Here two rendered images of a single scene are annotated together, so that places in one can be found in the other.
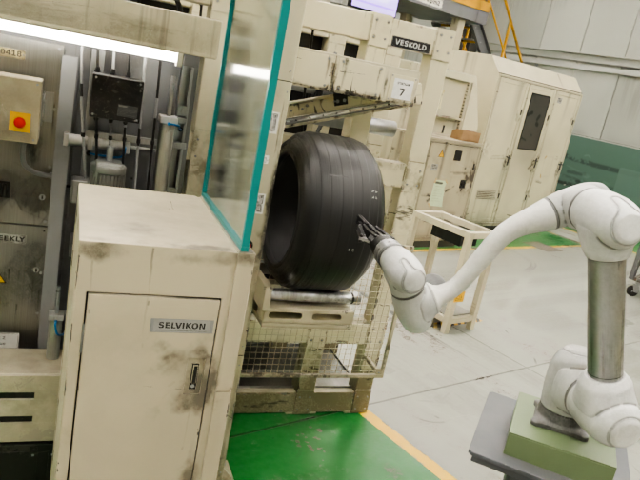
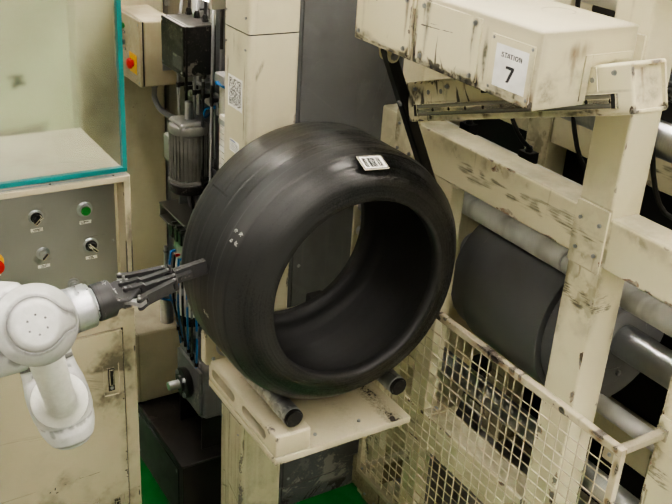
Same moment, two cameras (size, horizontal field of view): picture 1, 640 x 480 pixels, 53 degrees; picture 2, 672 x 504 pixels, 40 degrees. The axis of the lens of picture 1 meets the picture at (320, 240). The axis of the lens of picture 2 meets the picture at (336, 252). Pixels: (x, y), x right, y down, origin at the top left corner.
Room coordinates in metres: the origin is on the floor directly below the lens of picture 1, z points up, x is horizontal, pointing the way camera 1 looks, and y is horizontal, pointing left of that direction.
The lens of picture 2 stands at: (2.11, -1.83, 2.12)
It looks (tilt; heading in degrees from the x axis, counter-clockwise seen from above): 26 degrees down; 80
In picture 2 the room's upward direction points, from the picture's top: 4 degrees clockwise
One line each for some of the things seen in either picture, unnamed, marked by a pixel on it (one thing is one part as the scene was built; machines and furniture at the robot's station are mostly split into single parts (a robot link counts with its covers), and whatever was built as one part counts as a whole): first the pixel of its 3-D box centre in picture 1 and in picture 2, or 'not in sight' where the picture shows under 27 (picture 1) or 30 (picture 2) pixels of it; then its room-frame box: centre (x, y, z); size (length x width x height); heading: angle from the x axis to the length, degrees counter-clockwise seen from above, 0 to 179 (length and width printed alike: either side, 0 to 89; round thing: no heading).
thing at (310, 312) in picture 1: (306, 311); (256, 401); (2.27, 0.00, 0.84); 0.36 x 0.09 x 0.06; 113
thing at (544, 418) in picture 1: (561, 411); not in sight; (2.01, -0.92, 0.77); 0.22 x 0.18 x 0.06; 161
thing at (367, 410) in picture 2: (292, 306); (307, 399); (2.40, 0.05, 0.80); 0.37 x 0.36 x 0.02; 23
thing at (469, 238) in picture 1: (443, 270); not in sight; (4.87, -1.00, 0.40); 0.60 x 0.35 x 0.80; 40
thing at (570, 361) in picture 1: (573, 378); not in sight; (1.98, -0.91, 0.90); 0.18 x 0.16 x 0.22; 11
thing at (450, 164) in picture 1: (427, 189); not in sight; (7.41, -1.11, 0.62); 0.91 x 0.58 x 1.25; 130
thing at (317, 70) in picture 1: (340, 74); (481, 32); (2.72, 0.05, 1.71); 0.61 x 0.25 x 0.15; 113
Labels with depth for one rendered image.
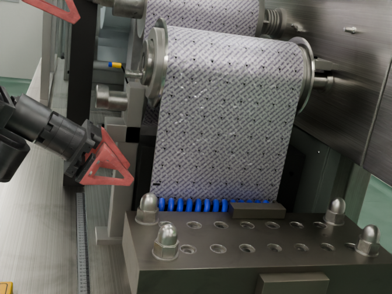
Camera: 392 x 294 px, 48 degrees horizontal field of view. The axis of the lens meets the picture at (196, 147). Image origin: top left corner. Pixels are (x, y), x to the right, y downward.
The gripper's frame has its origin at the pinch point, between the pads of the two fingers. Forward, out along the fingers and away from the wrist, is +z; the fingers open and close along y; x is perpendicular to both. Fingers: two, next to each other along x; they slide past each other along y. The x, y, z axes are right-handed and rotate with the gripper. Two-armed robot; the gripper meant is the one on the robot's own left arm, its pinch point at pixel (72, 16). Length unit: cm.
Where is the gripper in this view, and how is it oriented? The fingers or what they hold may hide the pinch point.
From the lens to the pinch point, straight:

○ ○ ○ ○ ○ ○ ○

§ BRIEF
Which lines in the listing have the string "lens"? Pick them out and copy them.

§ SOLUTION TO THIS TASK
Same moment, two cameras (size, horizontal field of view): picture 1, 640 x 480 pixels, 53 degrees; picture 2, 672 x 504 pixels, 40 degrees. The axis of the lens of picture 1 meets the picture at (320, 240). The axis of the lens of picture 2 meets the picture at (336, 252). Pixels: (x, y), x right, y down, origin at the top left corner.
Room coordinates in metres: the origin is on the floor directly below the lens of picture 1, z points up, x is horizontal, pointing the way camera 1 looks, and y is horizontal, pointing left of that direction.
The lens of picture 2 stands at: (2.11, -1.83, 2.12)
Camera: 392 x 294 px, 48 degrees horizontal field of view. The axis of the lens meets the picture at (196, 147). Image origin: top left corner. Pixels are (x, y), x to the right, y downward.
From the lens to the pinch point, straight:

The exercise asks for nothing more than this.